The objective of data science projects is to make sense of data to people who are only interested in the insights of that data. There are multiple steps a Data Scientist/Machine Learning Engineer follows to provide these desired results. Data pre-processing (Cleaning, Formatting, Scaling, and Normalization) and data visualization through different plots are two very important steps that help in building machine learning models more accurately.
The idea of this post is to explain these terms and their roles in machine learning modeling, and to discuss their impacts on various business applications.
We’ll be using the Chocolate Bar Dataset (sounds yummy, right?). This dataset includes chocolate ratings, origins, percentage of cocoa, and the variety of beans used and where the beans were grown.
The dataset has so much information—I bet most of you must be thinking, what should we do with this data and what kind of information can be obtained? There is a lot we can do with the data, but for this particular exercise, we’ll explore the data to answer the following questions, using different visualization tools like distribution plot, box plot, KDE, and violin plot:
- What is the average rating for blended and pure chocolates?

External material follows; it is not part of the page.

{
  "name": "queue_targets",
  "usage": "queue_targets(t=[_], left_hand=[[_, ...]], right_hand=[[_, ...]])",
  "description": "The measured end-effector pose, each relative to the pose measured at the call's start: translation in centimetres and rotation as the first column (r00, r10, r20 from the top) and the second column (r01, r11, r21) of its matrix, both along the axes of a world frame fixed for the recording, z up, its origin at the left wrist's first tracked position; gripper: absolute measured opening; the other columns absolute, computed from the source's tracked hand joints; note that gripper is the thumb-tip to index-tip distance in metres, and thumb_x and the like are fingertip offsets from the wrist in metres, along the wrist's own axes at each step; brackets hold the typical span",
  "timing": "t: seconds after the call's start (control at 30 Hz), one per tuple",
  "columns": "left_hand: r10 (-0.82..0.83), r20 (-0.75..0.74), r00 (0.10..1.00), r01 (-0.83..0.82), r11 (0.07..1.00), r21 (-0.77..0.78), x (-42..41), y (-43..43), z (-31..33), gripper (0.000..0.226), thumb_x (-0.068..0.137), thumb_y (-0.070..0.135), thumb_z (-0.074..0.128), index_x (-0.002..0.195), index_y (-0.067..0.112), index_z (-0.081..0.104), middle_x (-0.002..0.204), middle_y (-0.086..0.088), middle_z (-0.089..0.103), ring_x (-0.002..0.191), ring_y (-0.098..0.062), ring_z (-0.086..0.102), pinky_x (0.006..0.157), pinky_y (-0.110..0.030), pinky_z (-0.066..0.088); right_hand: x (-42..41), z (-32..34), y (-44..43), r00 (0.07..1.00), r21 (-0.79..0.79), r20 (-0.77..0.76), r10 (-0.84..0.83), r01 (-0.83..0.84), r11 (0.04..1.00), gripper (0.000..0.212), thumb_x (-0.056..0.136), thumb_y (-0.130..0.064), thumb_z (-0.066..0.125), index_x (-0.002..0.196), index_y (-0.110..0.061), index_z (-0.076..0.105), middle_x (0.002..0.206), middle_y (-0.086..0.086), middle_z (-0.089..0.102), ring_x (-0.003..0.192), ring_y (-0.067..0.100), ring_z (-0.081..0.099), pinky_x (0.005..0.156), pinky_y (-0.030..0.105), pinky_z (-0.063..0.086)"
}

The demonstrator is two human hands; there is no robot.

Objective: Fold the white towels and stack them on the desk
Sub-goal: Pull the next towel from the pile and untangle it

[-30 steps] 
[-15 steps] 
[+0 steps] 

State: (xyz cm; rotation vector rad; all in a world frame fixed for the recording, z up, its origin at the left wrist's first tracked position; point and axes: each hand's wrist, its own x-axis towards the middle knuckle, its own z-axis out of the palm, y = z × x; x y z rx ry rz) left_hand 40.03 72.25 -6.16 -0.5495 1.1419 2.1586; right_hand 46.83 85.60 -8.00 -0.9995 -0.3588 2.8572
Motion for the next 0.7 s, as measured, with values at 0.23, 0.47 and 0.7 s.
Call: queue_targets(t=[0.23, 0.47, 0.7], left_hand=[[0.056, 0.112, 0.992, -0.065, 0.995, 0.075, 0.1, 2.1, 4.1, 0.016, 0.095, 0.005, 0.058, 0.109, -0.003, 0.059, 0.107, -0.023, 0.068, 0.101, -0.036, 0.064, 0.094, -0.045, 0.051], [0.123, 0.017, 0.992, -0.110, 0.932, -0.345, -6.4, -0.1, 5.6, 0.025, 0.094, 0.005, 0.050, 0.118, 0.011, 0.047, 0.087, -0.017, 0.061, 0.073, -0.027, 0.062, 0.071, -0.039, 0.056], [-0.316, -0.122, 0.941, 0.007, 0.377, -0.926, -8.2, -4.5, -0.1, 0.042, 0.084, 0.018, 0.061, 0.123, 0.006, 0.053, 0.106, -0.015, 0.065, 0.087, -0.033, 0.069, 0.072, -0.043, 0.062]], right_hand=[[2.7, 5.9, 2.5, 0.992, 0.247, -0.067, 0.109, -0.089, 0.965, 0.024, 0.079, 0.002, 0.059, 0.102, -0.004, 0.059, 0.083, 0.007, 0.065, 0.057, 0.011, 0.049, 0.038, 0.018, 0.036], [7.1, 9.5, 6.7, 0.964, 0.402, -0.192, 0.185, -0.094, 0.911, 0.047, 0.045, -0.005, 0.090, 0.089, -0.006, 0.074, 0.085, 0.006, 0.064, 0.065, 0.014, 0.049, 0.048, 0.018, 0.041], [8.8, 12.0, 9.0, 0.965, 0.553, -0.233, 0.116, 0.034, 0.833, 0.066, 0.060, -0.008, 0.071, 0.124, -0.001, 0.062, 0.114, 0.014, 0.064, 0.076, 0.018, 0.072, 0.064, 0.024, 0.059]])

- Which countries produce the highest rated chocolates bars?
- Find the distribution of cocoa percentage throughout the dataset (different data points).
Before finding the answers to above questions, we need to perform some data preprocessing steps — cleaning, formatting, etc., in order to visualize the data more clearly.
Data Preparation: Cleaning & Formatting Data
The data pipeline starts with collecting the data and ends with communicating the results. The process is not as easy as it sounds. There are multiple steps involved — one of the most important step is data pre-processing.
Data pre-processing itself has multiple steps and the number of steps depends on the type of data file, nature of the data, different value types, and more.
Meet Data Pre-processing
What is it, then, that makes data pre-processing so important in machine learning or in any data science project?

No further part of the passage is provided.